Amazingly, that’s an entire paragraph without (so far as I can tell) a single lie in it. But would you like to drive through the hole it nonetheless contains? The pre-existing condition coverage provided by the VA is probably safe, because of the stink that would follow any attempt to delete it. I’ve got my fingers crossed that the same is true for Medicare. But if Trumpcare says that employer-based plans are no longer obligated to cover pre-existing conditions, a lot of them no longer will. And as for Medicaid… Any number of Republicans have been looking for an excuse to get rid of Medicaid for decades. The facts are cut in stone: a majority of poor people do not vote Republican, and Republican legislators do not want to provide medical care to those people.

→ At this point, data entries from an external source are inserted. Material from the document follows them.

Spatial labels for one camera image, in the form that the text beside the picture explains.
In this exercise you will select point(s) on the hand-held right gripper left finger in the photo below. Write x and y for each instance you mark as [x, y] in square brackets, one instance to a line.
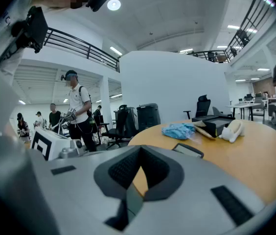
[79, 192]

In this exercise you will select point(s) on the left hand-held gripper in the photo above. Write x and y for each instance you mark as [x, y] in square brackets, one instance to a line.
[54, 143]

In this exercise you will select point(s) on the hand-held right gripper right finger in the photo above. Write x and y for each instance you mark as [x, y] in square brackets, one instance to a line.
[189, 204]

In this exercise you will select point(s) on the black mesh office chair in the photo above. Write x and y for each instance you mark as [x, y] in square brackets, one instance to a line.
[119, 126]

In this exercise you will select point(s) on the brown paper envelope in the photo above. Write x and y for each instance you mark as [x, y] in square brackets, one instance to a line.
[202, 130]

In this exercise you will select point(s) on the black cardboard box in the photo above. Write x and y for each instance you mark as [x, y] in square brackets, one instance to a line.
[213, 124]

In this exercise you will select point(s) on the white plush cat toy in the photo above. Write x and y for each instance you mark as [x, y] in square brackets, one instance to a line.
[232, 131]

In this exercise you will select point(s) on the black cabinet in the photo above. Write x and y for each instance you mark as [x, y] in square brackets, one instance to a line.
[148, 116]

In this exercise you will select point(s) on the black balcony railing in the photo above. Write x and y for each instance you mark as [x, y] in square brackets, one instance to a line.
[84, 49]
[250, 18]

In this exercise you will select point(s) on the black office chair with headrest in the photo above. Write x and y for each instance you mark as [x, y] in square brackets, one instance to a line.
[202, 106]

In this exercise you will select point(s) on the ceiling strip light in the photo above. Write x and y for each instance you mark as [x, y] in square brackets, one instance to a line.
[116, 50]
[186, 50]

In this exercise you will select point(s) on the white office desk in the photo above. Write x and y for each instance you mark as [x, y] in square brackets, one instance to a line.
[242, 105]

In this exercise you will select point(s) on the black chest-mounted device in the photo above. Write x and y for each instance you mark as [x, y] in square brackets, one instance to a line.
[30, 30]

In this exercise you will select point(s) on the grey office chair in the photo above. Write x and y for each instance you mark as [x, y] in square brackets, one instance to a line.
[258, 109]

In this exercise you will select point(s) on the round ceiling lamp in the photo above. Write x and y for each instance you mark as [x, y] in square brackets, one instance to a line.
[113, 4]

Roy’s implication is that, when Obamacare is replaced by the AHCA, the insurance environment will go back to what it was before Obamacare. Other statements by Republican legislators make it clear that that is ridiculous.

I still can’t find a verified deniable conditions list. Stay tuned.

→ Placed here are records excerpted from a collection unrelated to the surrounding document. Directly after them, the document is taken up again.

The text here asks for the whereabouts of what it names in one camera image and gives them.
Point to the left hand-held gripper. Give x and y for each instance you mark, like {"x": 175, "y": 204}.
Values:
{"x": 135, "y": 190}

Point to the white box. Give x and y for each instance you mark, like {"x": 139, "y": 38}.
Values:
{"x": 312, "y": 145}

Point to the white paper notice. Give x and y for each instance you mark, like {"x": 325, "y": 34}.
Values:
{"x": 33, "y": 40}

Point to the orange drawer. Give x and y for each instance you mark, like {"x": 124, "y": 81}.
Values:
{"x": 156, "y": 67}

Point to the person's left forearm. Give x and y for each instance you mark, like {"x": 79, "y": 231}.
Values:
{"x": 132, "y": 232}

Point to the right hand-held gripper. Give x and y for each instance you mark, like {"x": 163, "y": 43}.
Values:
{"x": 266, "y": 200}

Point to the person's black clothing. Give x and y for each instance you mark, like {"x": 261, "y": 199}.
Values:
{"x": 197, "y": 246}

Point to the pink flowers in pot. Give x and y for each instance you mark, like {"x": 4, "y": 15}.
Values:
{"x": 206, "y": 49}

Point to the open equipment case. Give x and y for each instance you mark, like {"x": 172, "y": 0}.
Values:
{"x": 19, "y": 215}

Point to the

TRUMPCARE: CONTINUING UPDATE

Larry Levitt, Senior VP of the Kaiser Family Foundation, has said that “27% of adults have pre-existing conditions that insurers wouldn’t cover pre-[Obamacare] at all. The premiums for these people [under Trumpcare] will be astronomical.” Other estimates of the proportion of adults that will NOT be covered by the AHCA (Trumpcare 2.0) range up to 50%. The AHCA partly copes with this problem by establishing a “risk pool” of uncertain amount – some sources say $8 billion, some say $15 billion – but many pre-existing conditions are not eligible for it, and insurers would have to certify individual eligibility for the risk pool, creating a massive burden of administrative overhead whose cost would of course be passed on to consumers. Trumpcare official propaganda states that the AHCA does cover pre-existing conditions. “Yes, it does,” for some people, under restricted circumstances, and until it runs out of money. For people with pre-existing conditions, the situation will be what it was before the establishment of Obamacare, at best. The Center for American Progress estimates that, for some cancer patients who are eligible for Trumpcare, premiums will be over $140,000 per year.

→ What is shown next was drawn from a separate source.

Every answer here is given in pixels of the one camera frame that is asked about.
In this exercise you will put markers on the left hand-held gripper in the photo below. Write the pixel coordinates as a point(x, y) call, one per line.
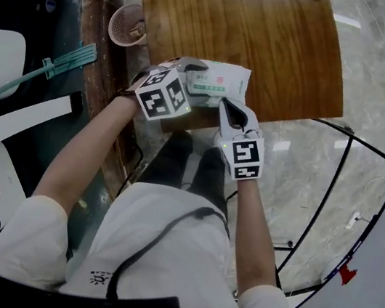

Meanwhile, my own research displays the worst disadvantages of social media. The young woman who posted the “List of Deniable Conditions” on Facebook informs me that she originally got that list from a tweet, but the tweet has now been taken down, and neither she nor I can find that list anywhere else…so far. Most of what I have found suggests that the official propaganda for Trumpcare is grossly misleading. Our only hope at the moment is that a bill banning coverage for pregnancy, cancer therapy, hemophilia, and heart disease – to pick just four examples out of dozens – will never make it past the Senate. If the AHCA becomes law, the wallets of the wealthy will become dramatically healthier as they fatten off its carefully obscured tax breaks. For most of the rest of us, the American “Health” “Care” act is a Federally guaranteed lose-lose proposition.

eta, I can’t let this go by:

A divided Republican Party now faces the possibility of healthcare reform grinding to a halt in light of the issue over pre-existing conditions. President Trump, for his part, seems unsure about what’s in his own bill, which only adds to the confusion. Optimistic members of Congress have suggested that they could push the AHCA to a House vote by next week, but there doesn’t appear to be widespread support even for the revised version. For people with medical problems, the debate over healthcare reform continues to play fast and loose with their care.

Now, is this from HuffPo? Think Progress? TPM? No, this is from the official Trumpcare site itself. Tell me that anybody knows what’s going to happen next.